▶ _Supplied data_:
■ ■ ■ ■ ■

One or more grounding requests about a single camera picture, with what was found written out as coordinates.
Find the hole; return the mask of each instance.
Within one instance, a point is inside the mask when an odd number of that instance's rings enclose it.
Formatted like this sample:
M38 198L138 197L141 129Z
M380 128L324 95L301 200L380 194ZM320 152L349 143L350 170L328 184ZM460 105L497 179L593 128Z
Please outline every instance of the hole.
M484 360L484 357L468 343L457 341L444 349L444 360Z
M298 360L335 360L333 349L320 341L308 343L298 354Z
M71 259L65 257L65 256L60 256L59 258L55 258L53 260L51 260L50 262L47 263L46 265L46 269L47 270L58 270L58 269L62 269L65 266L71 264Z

■ ■ ■ ■ ■

▶ _Work instruction_: The whole listing above must be copied exactly.

▶ _Output of the exercise_:
One or more grounding requests about a single camera picture, with what was found written out as coordinates.
Find the hole; return the mask of each instance.
Within one instance, a point is inside the mask when an odd number of that instance's rings enclose it.
Formatted like this sample:
M38 198L138 197L141 129Z
M380 128L324 95L301 200L380 194ZM320 152L349 143L350 170L328 184ZM460 105L497 179L593 128Z
Please outline every instance of the hole.
M484 360L484 357L468 343L457 341L444 349L444 360Z
M298 360L335 360L333 349L320 341L308 343L298 354Z
M71 259L65 257L65 256L60 256L59 258L55 258L53 260L51 260L50 262L47 263L46 265L46 269L47 270L58 270L58 269L62 269L65 266L71 264Z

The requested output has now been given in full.